Ada jerat yang mengikat erat langkah. Ketakutan akan kegagalan.
⊱ ────── {.⋅ ✯ ⋅.} ────── ⊰
"Mas, Mbak Hana sudah datang." Suara Richie terdengar samar kala dia berbicara dua langkah di belakang Firman.
"Anu, Aily," Firman berkata dengan hati-hati. "Tampaknya peran ini kurang cocok untukmu...." Kalimatnya seperti tertahan.
Aily bisa merasakan penekanan kata kurang begitu menyayat hatinya. Dia tahu betul kalau itu sebenarnya adalah penghalusan dari kata kamu tidak mampu memainkan peran itu!
"Saya mengerti." Aily melepasheadsetdengan lunglai dan mengembalikan naskahnya.
"Yuk!" Toro berusaha tersenyum menenangkan Aily kala mengajaknya keluar ruangan.
"Maaf merepotkan, Pak," ujar Aily kala sudah berada di ruang mixing. "Terima kasih sudah diizinkan," lanjutnya lirih.
Richie terlihat duduk di sofa kecil sembari membaca naskah. Sesekali matanya melirik ke arah Aily. Pemuda itu tampak mengkhawatirkan teman barunya. Secara tidak langsung, idenyalah yang sudah membuat Aily mengalami hal tidak mengenakkan tadi.
"Sama-sama." Firman menjawab singkat. Kemudian dia menoleh ke arah Toro, "Take Destination Space dulu, Ro!"
"Oh, oke." Toro sempat terkejut. "Aily tunggu di bawah aja, ya! Soalnya yang ini bakalan lumayan lama."
Aily terlihat canggung. "Ba-baik, Kak. Permisi."
Dengan gontai, Aily melangkah turun ke ruang tunggu. Tampak seorang wanita berumur tiga puluhan tengah duduk santai menyesap teh hangat yang masih mengepulkan asap.
Aily menganggukkan kepala, "Selamat siang."
"Oh!" Sang Wanita mendongak. "Selamat siang. Dubber baru?" tanyanya, ramah.
"Ah, bukan Kak Hana. Saya hanya penggemar dubbing. Nama saya Aily." Gadis itu berusaha tersenyum.
Hana tampak terkejut, "Kok tau namaku?"
"Suara Kakak pas jadi Naruto khas soalnya." Lagi-lagi Aily tersenyum tipis. Hatinya masih terpukul akibat kejadian tadi.
"Mbak, dipanggil Mas Firman buat take Destination Space." Suara Richie tiba-tiba terdengar. Pemuda berambut merah itu sudah berdiri di belakang Aily.
"Oke." Hana meletakkan cangkir tehnya dan mengangguk ke arah Aily sebelum naik.
Aily mengenyakkan tubuhnya ke sofa seiring debasan yang terdengar.
"Mau?" Richie mengangsurkan sepiring donat yang tersaji di atas meja.
"Er, itu donat yang gue bawa tadi. Cuma kayaknya udah dipindah ke piring sama Kak Hana." Aily mengangkat alisnya sedikit.

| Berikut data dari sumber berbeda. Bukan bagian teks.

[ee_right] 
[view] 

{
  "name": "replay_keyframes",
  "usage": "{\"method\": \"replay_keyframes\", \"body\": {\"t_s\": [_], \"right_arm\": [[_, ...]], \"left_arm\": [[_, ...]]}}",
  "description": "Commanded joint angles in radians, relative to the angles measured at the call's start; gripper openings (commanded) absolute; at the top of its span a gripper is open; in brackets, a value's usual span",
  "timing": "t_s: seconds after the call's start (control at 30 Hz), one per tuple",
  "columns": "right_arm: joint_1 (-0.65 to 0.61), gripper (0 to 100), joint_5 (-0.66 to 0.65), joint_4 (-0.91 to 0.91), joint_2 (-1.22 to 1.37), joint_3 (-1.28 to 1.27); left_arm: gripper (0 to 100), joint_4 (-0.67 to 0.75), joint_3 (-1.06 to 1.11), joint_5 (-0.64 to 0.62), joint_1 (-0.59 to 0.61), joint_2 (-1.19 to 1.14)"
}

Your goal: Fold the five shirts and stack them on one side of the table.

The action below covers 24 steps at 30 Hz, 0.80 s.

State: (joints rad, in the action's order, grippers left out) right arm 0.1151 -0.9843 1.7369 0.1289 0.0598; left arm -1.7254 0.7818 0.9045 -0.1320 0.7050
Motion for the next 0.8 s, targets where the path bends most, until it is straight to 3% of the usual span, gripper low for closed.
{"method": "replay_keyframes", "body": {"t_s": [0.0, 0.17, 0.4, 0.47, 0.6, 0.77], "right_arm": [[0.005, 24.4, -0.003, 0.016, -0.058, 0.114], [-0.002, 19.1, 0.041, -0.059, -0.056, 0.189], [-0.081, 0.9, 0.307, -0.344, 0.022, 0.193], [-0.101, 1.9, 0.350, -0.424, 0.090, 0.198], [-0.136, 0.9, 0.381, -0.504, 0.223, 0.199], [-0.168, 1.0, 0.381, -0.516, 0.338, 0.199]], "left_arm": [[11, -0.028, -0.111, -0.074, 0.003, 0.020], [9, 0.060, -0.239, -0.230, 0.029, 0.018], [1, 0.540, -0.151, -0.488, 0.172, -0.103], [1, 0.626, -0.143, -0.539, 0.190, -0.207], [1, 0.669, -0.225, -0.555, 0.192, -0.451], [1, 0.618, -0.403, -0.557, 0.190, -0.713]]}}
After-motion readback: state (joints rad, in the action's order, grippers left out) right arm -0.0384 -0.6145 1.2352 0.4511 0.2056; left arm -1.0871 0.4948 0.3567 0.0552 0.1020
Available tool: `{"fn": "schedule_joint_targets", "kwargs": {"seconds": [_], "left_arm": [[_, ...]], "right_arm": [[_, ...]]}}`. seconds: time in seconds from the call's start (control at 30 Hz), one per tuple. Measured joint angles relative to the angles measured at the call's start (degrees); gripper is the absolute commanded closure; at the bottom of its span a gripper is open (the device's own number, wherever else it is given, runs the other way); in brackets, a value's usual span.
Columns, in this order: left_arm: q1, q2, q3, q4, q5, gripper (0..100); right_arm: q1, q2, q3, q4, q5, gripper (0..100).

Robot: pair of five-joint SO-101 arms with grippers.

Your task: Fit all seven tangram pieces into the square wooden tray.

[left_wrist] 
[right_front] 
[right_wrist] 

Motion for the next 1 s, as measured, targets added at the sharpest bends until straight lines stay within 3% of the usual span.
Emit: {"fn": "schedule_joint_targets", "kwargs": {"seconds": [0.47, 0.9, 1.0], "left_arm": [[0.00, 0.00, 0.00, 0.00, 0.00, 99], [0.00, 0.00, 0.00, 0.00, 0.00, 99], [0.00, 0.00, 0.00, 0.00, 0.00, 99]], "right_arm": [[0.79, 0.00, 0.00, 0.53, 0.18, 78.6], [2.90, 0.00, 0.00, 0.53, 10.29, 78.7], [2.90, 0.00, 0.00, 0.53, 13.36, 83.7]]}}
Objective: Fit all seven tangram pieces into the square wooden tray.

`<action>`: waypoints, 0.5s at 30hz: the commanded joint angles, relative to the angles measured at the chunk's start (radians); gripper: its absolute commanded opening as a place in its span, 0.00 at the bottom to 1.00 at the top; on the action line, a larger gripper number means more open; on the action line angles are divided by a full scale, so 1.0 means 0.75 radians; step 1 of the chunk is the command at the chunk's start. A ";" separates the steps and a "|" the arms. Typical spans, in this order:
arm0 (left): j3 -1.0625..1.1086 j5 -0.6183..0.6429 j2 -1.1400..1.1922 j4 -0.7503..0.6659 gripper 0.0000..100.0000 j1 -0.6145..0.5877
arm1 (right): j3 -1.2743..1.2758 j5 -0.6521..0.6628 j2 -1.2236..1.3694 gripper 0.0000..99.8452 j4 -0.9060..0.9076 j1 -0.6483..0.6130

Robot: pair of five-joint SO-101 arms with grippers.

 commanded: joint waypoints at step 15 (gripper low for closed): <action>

"Habis muka lo suram banget! Kan katanya perempuan kalau muram, obatnya makan!" Richie nyengir.
Aily bengong menatap Richie yang berusaha menghibur dengan cara yang menurutnya aneh. Namun, perempuan itu tertawa. "Iya deh, gue makan donatnya. Lo juga makan, ya!" Aily mengambil sebuah donat dan langsung menjejalkan setengah potong ke dalam mulutnya.
Richie juga mengambil sebuah dan memakannya dengan cepat. Tak lama berselang, pemuda itu membawa dua buah gelas air putih lalu diletakkan di meja.
Aily tertunduk dan memainkan jemarinya perlahan. "A-anu, terima kasih."
Richie hanya tersenyum. Ia sadar kalau Aily belum sepenuhnya bisa menghilangkan beban di hatinya. Gadis itu masih menunduk dan memain-mainkan ujung bajunya.
"Dubbing ternyata jauh lebih sulit dari yang gue kira." Kemudian Aily tampak terkejut pada kalimat yang diucapkannya sendiri. "Eh, maksud gue, bukan berarti selama ini gue ngegampangin dubbing! Gue tahu dubbing itu susah, hanya saja ... lo ngerti maksud gue kan?"
Aily menatap Richie yang masih tak memberikan reaksi apa pun kecuali mendengarkan keluhan Aily dengan serius.
"Gue cuma nggak nyangka sebegitu susahnya kalau nyoba sendiri." Pandangannya kembali murung. "Padahal, kalau gue main dubbing-dubbing-an di rumah, kayaknya baik-baik aja."